Le consultant et ancien ambassadeur suisse François Nordmann relève, lui, qu’en reprenant l’expression «droits de l’homme », Didier Burkhalter se conforme aux usages de la scène diplomatique et aux dénominations officielles. Ce qui confirme le recadrage voulu par le ministre libéral-radical (centre-droit).

A Genève, le Conseil des droits de l’homme de l’ONU a adopté une résolution condamnant les attaques des autorités de Damas contre les civils.

Le texte a été adopté par 37 voix. La Russie, la Chine et Cuba ont voté contre. Trois pays se sont abstenus.

La résolution déposée par le Qatar, la Turquie, l’Arabie saoudite et le Koweït et soutenue par 52 pays dont la Suisse demande au gouvernement syrien d’autoriser un «accès libre et sans entrave à l’ONU et aux agences humanitaires pour procéder à une évaluation complète des besoins à Homs et dans d’autres régions.»

Le document «déplore les actions brutales du régime syrien sur les onze derniers mois, notamment l’usage d’artillerie lourde et de tanks contre des quartiers résidentiels, causant des « milliers de morts » chez les civils et poussant des dizaines de milliers d’autres à fuir.

Il condamne les persécutions et les meurtres d’opposants, de défenseurs des droits humains et de journalistes.

Il exprime aussi la préoccupation de l’ONU sur le manque d’accès à la nourriture, aux soins de base et au carburant ainsi que les menaces et les actes de violence faits au personnel médical, aux patients et aux installations de santé.
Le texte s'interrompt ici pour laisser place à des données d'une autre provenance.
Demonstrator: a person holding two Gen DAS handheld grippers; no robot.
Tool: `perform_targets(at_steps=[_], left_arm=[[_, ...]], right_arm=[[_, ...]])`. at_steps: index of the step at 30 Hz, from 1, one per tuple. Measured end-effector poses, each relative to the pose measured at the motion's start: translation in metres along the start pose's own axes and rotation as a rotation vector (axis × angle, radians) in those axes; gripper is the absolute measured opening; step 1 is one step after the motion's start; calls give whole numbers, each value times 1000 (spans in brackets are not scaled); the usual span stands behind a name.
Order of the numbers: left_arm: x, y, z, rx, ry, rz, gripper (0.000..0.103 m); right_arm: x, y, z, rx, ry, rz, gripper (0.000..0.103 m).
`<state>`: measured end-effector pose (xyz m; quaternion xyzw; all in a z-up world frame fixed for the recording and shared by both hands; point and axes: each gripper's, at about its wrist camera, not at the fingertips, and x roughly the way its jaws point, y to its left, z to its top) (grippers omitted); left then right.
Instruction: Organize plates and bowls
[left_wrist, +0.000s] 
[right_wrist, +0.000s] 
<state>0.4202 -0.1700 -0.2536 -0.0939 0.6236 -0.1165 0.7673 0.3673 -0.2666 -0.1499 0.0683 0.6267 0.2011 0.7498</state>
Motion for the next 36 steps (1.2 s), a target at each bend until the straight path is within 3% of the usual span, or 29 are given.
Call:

C’est la Russie qui a demandé un vote, dénonçant un texte «déséquilibré» et reflétant une «approche politique unilatérale» de certains pays sur la situation en Syrie.

Source : ATS  

Pour la 12e fois, l’Union européenne a renforcé ses sanctions contre le régime syrien.

Réunis à Bruxelles le 27 février, les ministres des Affaires étrangères ont visé les sources de financement du régime.

Ils ont gelé les avoirs de la banque centrale, interdit le commerce de métaux précieux, décrété un embargo sur les vols cargo et ajouté sept ministres syriens à la liste des personnes interdites de visa en Europe.

A la demande de swissinfo.ch, l’organe suisse en charge de cette question – SECO – précise que le gouvernement suisse n’a pas encore décidé de suivre ou non ce nouveau train de mesures.

«Jusqu’à maintenant, le Conseil fédéral s’est toujours rallié aux sanctions adoptées par l’Union européenne », précise Marie Avet, porte-parole du SECO.